Sohu.com, one of the three biggest portals listed on the Nasdaq, announced aggressive plans of "huge investment" in the research and development (R&D) of MMS this year in a bid to outpace the other two major rivals Sina.com and Netease.com in tapping the market.

"The peak season for short text messages is over," Sohu's CEO Zhang Chaoyang, who became interested in MMS in 2002. "MMS based on 2.5G (2.5-generation) technology will herald an explosive growth in 2004."

The latest statistics from China Mobile show that MMS subscribers increased sharply to eight million by the end of last year while experts even predict that MMS for mobile subscribers will expand to an industry worth of 22 billion US dollars by 2008.

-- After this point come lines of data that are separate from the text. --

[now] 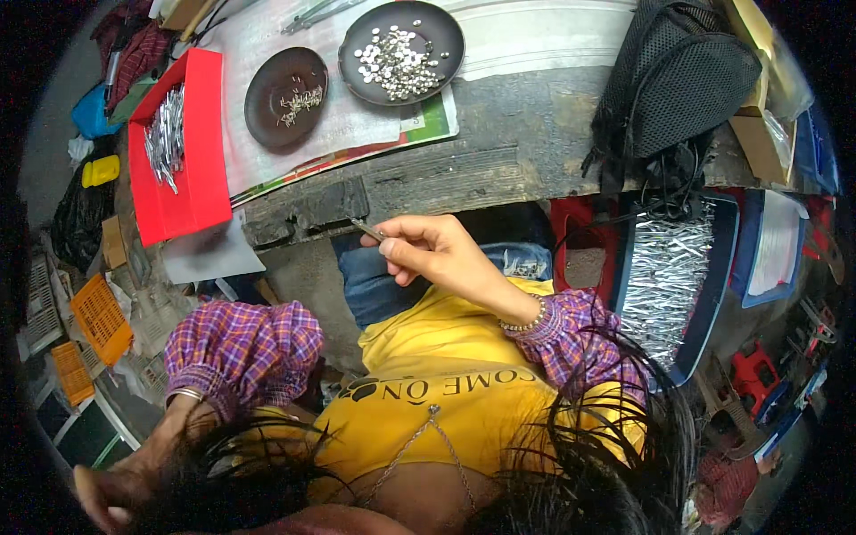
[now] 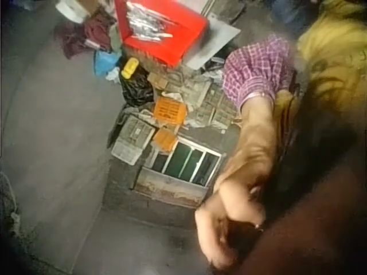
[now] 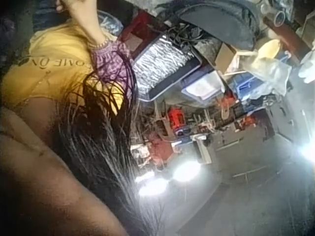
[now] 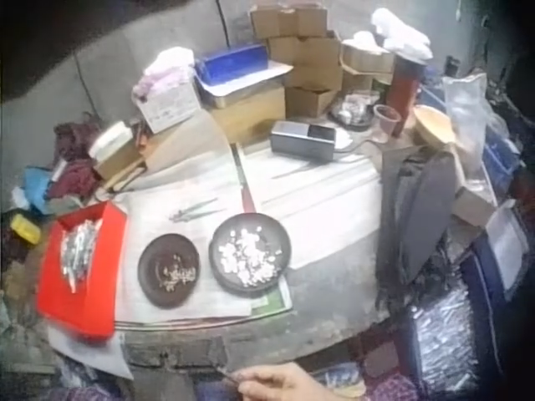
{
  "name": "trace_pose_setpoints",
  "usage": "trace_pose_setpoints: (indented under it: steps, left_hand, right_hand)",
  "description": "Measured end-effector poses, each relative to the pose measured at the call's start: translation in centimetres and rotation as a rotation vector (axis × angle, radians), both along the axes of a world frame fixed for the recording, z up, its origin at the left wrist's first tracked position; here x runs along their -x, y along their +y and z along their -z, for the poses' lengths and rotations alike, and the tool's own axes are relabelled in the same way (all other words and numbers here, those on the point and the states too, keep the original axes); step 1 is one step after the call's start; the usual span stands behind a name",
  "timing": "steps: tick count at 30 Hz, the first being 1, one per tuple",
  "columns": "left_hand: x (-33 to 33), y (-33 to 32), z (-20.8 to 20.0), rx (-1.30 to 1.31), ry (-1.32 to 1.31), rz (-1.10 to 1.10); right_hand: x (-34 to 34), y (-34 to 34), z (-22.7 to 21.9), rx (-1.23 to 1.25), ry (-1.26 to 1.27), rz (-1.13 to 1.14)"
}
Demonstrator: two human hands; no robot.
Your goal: Assembling small hardware components by attaching small white parts to metal pins.
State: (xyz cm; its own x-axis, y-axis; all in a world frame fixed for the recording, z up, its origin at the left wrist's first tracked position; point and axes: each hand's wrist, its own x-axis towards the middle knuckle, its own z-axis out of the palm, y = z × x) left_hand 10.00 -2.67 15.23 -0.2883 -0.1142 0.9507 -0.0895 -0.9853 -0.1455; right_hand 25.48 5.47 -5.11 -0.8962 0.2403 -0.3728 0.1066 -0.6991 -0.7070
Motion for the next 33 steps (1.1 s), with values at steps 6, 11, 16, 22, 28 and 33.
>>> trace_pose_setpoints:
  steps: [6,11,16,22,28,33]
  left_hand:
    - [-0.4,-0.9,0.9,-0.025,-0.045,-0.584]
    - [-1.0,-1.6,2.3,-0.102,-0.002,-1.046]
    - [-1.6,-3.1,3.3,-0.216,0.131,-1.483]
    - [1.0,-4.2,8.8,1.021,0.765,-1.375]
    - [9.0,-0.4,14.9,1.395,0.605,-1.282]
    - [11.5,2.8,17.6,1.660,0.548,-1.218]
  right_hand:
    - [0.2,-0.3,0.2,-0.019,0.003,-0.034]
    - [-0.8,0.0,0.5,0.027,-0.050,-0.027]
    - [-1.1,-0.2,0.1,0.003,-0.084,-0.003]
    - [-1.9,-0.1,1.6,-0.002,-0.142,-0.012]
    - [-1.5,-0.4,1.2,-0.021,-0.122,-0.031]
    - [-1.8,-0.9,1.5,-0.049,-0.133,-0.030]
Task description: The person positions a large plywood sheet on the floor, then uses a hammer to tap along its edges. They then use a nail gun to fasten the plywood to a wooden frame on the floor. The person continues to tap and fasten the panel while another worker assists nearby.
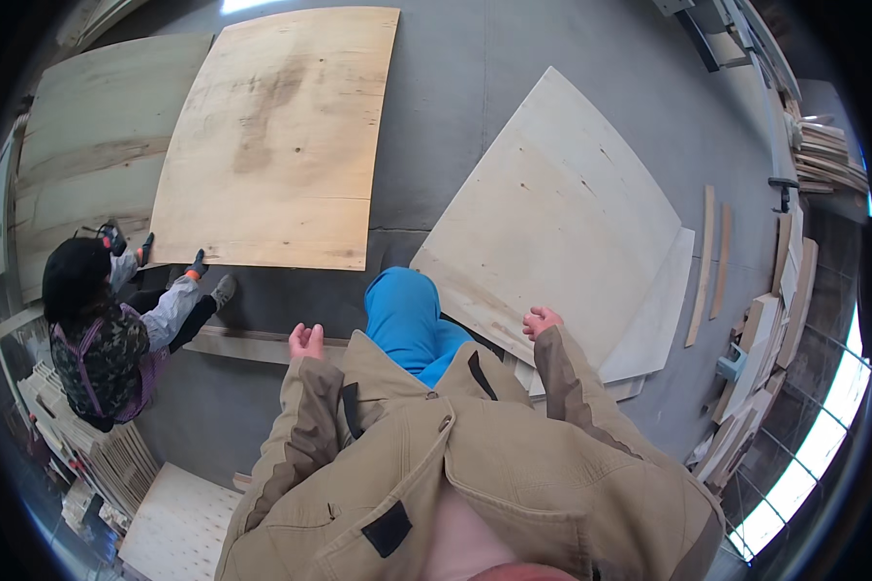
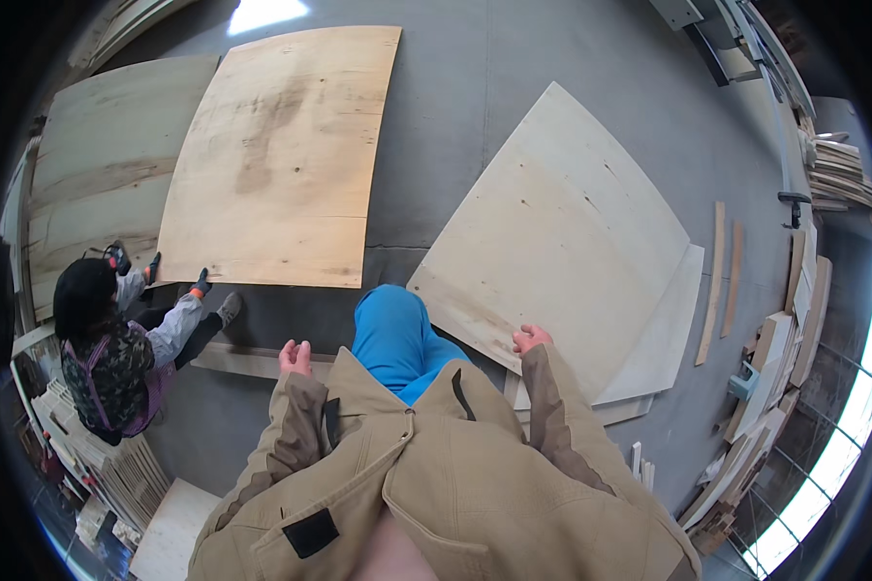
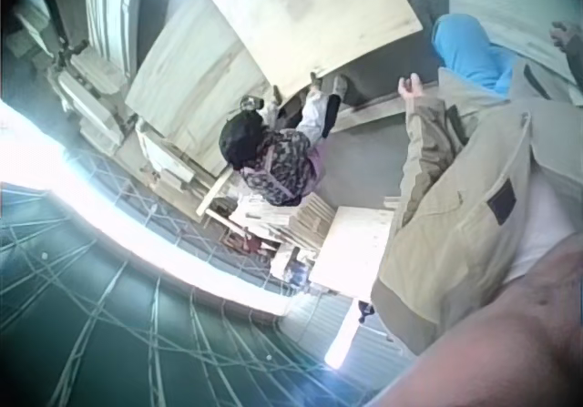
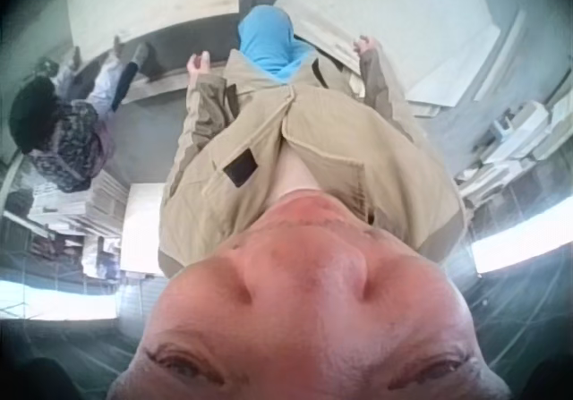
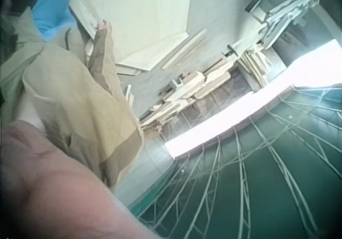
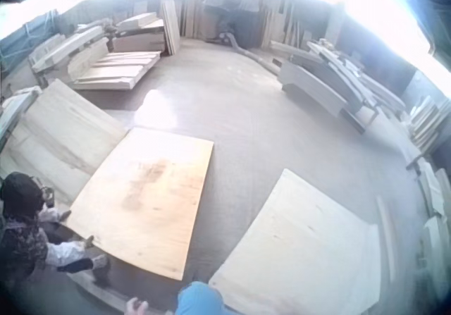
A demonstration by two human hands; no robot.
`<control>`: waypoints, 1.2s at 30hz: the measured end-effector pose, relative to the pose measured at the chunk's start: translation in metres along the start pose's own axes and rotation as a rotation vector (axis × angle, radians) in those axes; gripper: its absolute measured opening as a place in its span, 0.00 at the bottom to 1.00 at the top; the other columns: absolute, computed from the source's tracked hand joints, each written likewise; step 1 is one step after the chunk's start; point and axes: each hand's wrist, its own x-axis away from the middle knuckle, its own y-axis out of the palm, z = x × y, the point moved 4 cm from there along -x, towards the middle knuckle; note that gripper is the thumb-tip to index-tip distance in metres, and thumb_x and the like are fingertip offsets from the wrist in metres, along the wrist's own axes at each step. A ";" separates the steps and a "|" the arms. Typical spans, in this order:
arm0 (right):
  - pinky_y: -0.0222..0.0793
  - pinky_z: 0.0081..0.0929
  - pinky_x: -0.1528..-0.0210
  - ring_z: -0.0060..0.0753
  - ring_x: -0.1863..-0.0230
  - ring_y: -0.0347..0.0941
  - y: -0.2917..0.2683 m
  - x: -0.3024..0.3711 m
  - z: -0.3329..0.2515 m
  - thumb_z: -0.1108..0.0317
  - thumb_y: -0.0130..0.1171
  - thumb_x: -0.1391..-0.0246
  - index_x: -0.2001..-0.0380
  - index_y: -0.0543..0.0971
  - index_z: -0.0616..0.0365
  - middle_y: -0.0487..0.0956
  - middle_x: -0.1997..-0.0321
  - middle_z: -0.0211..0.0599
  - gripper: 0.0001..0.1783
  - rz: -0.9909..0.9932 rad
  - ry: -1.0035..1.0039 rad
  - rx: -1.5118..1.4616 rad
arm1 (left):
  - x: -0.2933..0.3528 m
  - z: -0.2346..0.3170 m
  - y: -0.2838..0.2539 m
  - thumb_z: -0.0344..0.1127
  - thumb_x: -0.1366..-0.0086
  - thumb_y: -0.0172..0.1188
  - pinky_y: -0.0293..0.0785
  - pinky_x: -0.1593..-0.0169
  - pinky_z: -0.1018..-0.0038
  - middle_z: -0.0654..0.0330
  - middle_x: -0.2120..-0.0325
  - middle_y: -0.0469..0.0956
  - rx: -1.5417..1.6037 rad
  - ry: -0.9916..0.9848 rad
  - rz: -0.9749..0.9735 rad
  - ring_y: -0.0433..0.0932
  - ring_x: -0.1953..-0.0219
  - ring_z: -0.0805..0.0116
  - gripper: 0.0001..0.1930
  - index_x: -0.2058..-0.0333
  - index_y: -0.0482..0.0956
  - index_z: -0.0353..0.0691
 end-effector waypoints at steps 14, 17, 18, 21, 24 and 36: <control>0.76 0.40 0.72 0.42 0.72 0.79 -0.118 -0.173 0.009 0.69 0.61 0.46 0.50 0.76 0.67 0.81 0.67 0.47 0.21 -0.235 -0.060 0.683 | -0.163 0.077 0.291 0.38 0.39 0.66 0.76 0.56 0.70 0.51 0.53 0.74 -0.178 0.266 -0.092 0.78 0.60 0.66 0.27 0.44 0.72 0.33; 0.77 0.36 0.68 0.38 0.68 0.80 -0.177 -0.264 -0.128 0.68 0.64 0.47 0.46 0.74 0.65 0.81 0.65 0.45 0.25 -0.042 0.066 0.562 | -0.198 0.077 0.351 0.39 0.38 0.66 0.76 0.57 0.72 0.57 0.60 0.78 -0.058 0.100 -0.013 0.77 0.61 0.72 0.23 0.47 0.74 0.34; 0.78 0.34 0.66 0.35 0.67 0.81 -0.177 -0.304 -0.181 0.67 0.65 0.47 0.45 0.74 0.64 0.82 0.64 0.43 0.27 0.126 0.155 0.380 | -0.212 0.088 0.365 0.40 0.38 0.66 0.76 0.57 0.73 0.58 0.62 0.79 -0.030 0.072 -0.018 0.77 0.62 0.73 0.23 0.48 0.75 0.35; 0.74 0.27 0.72 0.30 0.72 0.75 -0.182 -0.388 -0.350 0.71 0.54 0.41 0.35 0.62 0.63 0.79 0.61 0.43 0.31 0.134 -0.028 -0.103 | -0.240 0.122 0.406 0.42 0.38 0.67 0.75 0.59 0.76 0.62 0.66 0.80 0.018 0.042 -0.024 0.76 0.66 0.76 0.21 0.51 0.77 0.35; 0.76 0.26 0.68 0.30 0.66 0.78 -0.157 -0.425 -0.455 0.68 0.58 0.41 0.37 0.65 0.63 0.80 0.59 0.44 0.30 0.023 -0.218 0.065 | -0.285 0.158 0.438 0.45 0.37 0.66 0.74 0.65 0.79 0.62 0.69 0.80 0.030 -0.022 -0.002 0.76 0.69 0.77 0.20 0.53 0.77 0.37; 0.78 0.34 0.65 0.34 0.69 0.80 -0.200 -0.681 -0.657 0.66 0.63 0.47 0.43 0.71 0.66 0.80 0.61 0.44 0.29 -0.015 -0.202 0.447 | -0.389 0.244 0.628 0.61 0.40 0.65 0.75 0.51 0.65 0.58 0.48 0.75 0.541 -0.488 0.166 0.75 0.50 0.66 0.38 0.41 0.67 0.40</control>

At a Wednesday celebration to mark Sohu's six-year birthday, six pretty girls born in the 1980s were introduced as image ambassadors to promote Sohu's MMS business as this "Me" generation, Zhang believed, could best speak out the trendy and "do-it-yourself" features of MMS.

Unlike SMS which only allows written text to be transmitted, MMS allows color pictures, animation, recorded sound and even video downloaded from websites or made by the sender to be transmitted on wireless systems.

Unwilling to be outdone, Sina also said the company would endeavor to become a major propellant for the expansion of MMS business.

"Compared with Sina's 18 million SMS subscribers, the number of thousands of MMS users is still very small," said Sina's CEO Wang Yan. "Yet the MMS market possesses enormous business opportunities."

"Hundreds of billions of short multimedia messages will have been sent by 2005, which will have generated a revenue no less than that of SMS."

At present, China's government has been pushing the development of the third-generation or 3G, a much faster technology than 2G and 2.5G, which allows transmission of voice, data and video along with high speed wireless Internet access 40 times faster than the 2G systems.

More new handset models, featuring MMS technology and boasting sharp and bright color screens, as well as assorted ringing tones to accompany the visual effects, have been introduced to cater to people's burgeoning MMS demands.

"The rising MMS business ushers in a new wireless Internet era," said an industry expert who refused to be named." It doesn't simply mean a reordering of Internet portals. It will redefine the market."